- [Exercise brief]:
In the listing beneath this line, copy exactly the lines starting with the one containing "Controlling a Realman" and going on through the one containing "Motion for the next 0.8".

- [Supplied records]:
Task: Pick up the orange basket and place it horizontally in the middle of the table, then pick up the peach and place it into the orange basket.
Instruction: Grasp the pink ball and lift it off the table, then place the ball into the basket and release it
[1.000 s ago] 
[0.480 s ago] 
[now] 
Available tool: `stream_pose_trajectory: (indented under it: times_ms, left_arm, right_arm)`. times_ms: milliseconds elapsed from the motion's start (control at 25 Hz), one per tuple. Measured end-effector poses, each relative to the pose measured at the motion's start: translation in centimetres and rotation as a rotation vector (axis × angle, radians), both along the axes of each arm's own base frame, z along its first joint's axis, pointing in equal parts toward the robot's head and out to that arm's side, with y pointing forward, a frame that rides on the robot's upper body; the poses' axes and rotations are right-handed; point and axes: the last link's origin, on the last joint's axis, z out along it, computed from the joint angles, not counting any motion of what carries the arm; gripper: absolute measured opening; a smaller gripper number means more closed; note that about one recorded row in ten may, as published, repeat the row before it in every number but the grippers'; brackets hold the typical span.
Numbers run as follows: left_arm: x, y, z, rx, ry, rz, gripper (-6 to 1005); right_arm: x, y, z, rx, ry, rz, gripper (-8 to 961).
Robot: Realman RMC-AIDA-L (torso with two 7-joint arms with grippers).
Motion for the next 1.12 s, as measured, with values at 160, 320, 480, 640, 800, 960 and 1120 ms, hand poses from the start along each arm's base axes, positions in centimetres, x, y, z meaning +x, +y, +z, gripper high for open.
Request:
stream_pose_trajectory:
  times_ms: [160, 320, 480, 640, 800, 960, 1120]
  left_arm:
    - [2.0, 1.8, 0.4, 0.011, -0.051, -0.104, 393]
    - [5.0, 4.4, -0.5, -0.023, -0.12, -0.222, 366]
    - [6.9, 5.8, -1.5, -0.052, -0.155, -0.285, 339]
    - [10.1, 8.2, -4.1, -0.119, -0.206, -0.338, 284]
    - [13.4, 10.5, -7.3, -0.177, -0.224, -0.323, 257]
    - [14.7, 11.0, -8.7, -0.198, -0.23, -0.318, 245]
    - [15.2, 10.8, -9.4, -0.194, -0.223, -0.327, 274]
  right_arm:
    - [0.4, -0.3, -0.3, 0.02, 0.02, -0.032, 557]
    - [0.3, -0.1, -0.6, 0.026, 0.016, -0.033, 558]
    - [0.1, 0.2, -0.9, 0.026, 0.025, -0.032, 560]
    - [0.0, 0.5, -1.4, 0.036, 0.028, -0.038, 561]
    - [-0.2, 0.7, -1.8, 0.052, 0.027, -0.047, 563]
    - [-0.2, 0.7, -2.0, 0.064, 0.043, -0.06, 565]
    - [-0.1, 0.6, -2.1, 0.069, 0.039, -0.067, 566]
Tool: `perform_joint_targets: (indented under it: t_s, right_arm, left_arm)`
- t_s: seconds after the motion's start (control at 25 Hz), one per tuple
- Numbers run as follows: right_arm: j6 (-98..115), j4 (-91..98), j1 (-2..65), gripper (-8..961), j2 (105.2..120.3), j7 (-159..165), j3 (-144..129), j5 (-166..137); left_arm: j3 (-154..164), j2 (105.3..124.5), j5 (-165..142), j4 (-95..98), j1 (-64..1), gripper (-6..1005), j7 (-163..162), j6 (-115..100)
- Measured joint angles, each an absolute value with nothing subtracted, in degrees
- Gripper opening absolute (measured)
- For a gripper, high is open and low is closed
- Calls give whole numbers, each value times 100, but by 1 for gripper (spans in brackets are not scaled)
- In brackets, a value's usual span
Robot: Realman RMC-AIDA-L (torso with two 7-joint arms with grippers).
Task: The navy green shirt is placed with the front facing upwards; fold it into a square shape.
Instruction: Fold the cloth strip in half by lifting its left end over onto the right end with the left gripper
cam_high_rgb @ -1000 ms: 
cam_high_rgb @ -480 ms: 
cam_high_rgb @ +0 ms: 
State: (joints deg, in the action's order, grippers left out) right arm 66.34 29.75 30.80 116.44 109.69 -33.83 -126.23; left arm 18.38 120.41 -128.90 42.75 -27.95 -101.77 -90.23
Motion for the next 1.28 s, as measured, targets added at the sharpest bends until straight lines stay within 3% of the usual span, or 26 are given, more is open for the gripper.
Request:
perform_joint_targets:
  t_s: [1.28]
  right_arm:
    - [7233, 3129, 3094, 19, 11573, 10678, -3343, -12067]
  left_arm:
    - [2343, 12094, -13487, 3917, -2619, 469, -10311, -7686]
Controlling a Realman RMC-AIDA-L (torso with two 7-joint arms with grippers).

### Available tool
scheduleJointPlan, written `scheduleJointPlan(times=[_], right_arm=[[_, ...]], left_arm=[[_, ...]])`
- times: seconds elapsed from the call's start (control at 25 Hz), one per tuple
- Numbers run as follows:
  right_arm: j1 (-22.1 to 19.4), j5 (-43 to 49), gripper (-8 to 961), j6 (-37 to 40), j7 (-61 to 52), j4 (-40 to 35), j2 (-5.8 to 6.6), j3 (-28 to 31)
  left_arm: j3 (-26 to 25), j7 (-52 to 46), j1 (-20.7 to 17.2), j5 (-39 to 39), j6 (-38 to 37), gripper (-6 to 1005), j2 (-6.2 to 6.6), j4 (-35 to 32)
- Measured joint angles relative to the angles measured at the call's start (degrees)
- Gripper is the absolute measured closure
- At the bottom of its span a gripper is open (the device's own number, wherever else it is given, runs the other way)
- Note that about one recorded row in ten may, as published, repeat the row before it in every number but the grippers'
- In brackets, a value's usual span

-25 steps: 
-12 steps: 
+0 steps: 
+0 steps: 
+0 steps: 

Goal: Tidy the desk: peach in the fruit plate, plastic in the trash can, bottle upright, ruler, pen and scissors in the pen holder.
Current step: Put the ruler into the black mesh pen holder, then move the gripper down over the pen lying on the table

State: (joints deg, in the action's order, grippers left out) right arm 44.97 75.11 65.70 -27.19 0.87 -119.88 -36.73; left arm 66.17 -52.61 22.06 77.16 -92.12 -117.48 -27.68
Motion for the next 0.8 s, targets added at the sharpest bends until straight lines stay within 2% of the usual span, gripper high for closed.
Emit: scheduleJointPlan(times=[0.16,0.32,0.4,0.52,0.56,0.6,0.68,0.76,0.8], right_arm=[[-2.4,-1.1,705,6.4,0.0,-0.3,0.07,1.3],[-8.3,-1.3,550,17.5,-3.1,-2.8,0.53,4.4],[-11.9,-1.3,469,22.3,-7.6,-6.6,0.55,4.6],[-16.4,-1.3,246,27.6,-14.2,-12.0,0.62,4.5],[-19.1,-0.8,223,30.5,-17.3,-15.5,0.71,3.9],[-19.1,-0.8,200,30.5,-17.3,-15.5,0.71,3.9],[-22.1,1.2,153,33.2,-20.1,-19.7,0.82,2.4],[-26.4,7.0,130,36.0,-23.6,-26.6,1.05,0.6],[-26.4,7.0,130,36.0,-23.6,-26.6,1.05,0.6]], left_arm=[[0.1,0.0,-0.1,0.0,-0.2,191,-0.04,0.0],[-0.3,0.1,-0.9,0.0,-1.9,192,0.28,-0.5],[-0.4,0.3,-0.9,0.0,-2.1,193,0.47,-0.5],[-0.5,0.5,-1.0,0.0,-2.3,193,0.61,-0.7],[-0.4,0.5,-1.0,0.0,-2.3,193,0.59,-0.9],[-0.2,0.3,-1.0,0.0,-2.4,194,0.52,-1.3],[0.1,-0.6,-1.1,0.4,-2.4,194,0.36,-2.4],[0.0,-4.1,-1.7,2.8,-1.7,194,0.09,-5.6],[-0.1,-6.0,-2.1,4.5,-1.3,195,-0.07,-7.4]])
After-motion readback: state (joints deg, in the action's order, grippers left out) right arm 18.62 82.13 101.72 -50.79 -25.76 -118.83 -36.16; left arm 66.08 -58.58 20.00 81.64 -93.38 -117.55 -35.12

- [Response]:
Controlling a Realman RMC-AIDA-L (torso with two 7-joint arms with grippers).

### Available tool
scheduleJointPlan, written `scheduleJointPlan(times=[_], right_arm=[[_, ...]], left_arm=[[_, ...]])`
- times: seconds elapsed from the call's start (control at 25 Hz), one per tuple
- Numbers run as follows:
  right_arm: j1 (-22.1 to 19.4), j5 (-43 to 49), gripper (-8 to 961), j6 (-37 to 40), j7 (-61 to 52), j4 (-40 to 35), j2 (-5.8 to 6.6), j3 (-28 to 31)
  left_arm: j3 (-26 to 25), j7 (-52 to 46), j1 (-20.7 to 17.2), j5 (-39 to 39), j6 (-38 to 37), gripper (-6 to 1005), j2 (-6.2 to 6.6), j4 (-35 to 32)
- Measured joint angles relative to the angles measured at the call's start (degrees)
- Gripper is the absolute measured closure
- At the bottom of its span a gripper is open (the device's own number, wherever else it is given, runs the other way)
- Note that about one recorded row in ten may, as published, repeat the row before it in every number but the grippers'
- In brackets, a value's usual span

-25 steps: 
-12 steps: 
+0 steps: 
+0 steps: 
+0 steps: 

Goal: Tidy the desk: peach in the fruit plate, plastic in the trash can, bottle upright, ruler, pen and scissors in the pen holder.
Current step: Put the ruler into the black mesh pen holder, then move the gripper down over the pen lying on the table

State: (joints deg, in the action's order, grippers left out) right arm 44.97 75.11 65.70 -27.19 0.87 -119.88 -36.73; left arm 66.17 -52.61 22.06 77.16 -92.12 -117.48 -27.68
Motion for the next 0.8 s, targets added at the sharpest bends until straight lines stay within 2% of the usual span, gripper high for closed.

No further output is expected here.